_Recorded information_

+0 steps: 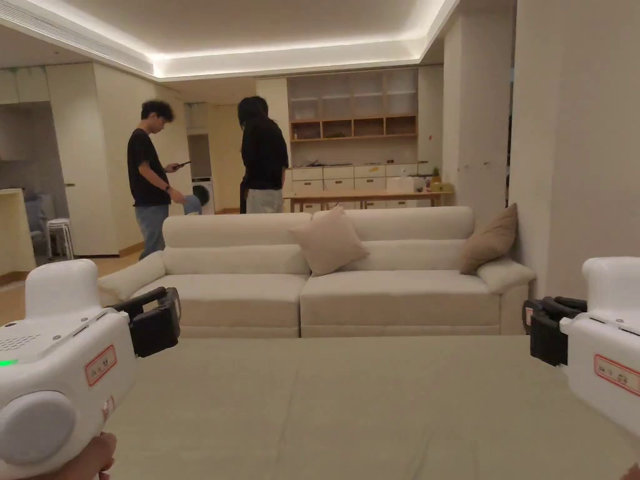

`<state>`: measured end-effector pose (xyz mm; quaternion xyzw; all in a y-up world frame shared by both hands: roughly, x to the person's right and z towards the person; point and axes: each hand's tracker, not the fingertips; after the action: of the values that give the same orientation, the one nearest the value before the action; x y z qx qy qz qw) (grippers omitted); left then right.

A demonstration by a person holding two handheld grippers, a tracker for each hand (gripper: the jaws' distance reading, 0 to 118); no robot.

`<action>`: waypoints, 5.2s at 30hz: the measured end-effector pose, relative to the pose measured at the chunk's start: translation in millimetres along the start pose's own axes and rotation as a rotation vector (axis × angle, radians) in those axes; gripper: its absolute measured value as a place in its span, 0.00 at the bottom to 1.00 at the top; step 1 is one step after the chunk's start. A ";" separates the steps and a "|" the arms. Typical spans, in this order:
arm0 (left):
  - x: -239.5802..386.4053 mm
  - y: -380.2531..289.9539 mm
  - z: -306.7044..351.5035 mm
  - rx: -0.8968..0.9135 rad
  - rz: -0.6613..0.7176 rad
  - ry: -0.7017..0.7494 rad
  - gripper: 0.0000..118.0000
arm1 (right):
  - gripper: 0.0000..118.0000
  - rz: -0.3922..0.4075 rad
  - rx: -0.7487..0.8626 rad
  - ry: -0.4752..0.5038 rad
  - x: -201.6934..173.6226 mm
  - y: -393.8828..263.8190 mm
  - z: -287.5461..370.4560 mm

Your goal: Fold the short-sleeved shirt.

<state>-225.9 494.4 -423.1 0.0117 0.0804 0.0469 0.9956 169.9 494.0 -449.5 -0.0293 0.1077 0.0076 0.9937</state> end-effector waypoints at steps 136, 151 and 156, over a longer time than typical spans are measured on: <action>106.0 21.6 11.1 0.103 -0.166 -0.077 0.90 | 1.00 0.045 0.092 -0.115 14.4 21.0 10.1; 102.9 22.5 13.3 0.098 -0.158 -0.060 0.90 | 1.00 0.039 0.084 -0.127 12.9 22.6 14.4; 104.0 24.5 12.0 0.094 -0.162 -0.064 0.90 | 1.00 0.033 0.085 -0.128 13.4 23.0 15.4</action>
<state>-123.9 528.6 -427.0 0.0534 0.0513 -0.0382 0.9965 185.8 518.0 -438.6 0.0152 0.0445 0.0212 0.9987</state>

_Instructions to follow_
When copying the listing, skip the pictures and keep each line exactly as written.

_Task result_
+0 steps: 

`<state>`: measured end-effector pose (xyz mm; quaternion xyzw; all in a y-up world frame shared by both hands: roughly, x to the person's right and z towards the person; point and axes: each hand's tracker, not the fingertips; after the action: of the values that give the same orientation, the one nearest the value before the action; x y z qx qy qz qw) (grippers omitted); left then right.

A demonstration by a person holding two handheld grippers, a tracker for each hand (gripper: the jaws' distance reading, 0 to 118); no robot.

`<action>`: waypoints, 5.2s at 30hz: the measured end-effector pose, relative to the pose measured at the chunk's start: translation in millimetres along the start pose's own axes and rotation as a rotation vector (axis × angle, radians) in those axes; gripper: its absolute measured value as a place in its span, 0.00 at the bottom to 1.00 at the top; step 1 is one step after the chunk's start. A ";" separates the steps and a "|" the arms. Typical spans, in this order:
arm0 (left):
  - x: -239.5802..386.4053 mm
  - y: -380.2531..289.9539 mm
  - z: -306.7044..351.5035 mm
  - rx: -0.8968..0.9135 rad
  - rz: -0.6613..0.7176 rad
  - ry: -0.7017..0.7494 rad
  - gripper: 0.0000..118.0000
arm1 (right):
  - gripper: 0.0000..118.0000
  - rz: -0.3922..0.4075 rad
  - rx: -0.7487..0.8626 rad
  - ry: -0.4752..0.5038 rad
  - x: -201.6934..173.6226 mm
  - y: -393.8828..263.8190 mm
  - z: -287.5461..370.4560 mm

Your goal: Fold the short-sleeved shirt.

<state>-225.9 494.4 -423.1 0.0117 0.0804 0.0469 0.9956 169.9 494.0 -449.5 -0.0293 0.1077 0.0076 0.9937</state> end-effector waypoints at steps 136, 151 and 156, over a longer time than typical spans are measured on: <action>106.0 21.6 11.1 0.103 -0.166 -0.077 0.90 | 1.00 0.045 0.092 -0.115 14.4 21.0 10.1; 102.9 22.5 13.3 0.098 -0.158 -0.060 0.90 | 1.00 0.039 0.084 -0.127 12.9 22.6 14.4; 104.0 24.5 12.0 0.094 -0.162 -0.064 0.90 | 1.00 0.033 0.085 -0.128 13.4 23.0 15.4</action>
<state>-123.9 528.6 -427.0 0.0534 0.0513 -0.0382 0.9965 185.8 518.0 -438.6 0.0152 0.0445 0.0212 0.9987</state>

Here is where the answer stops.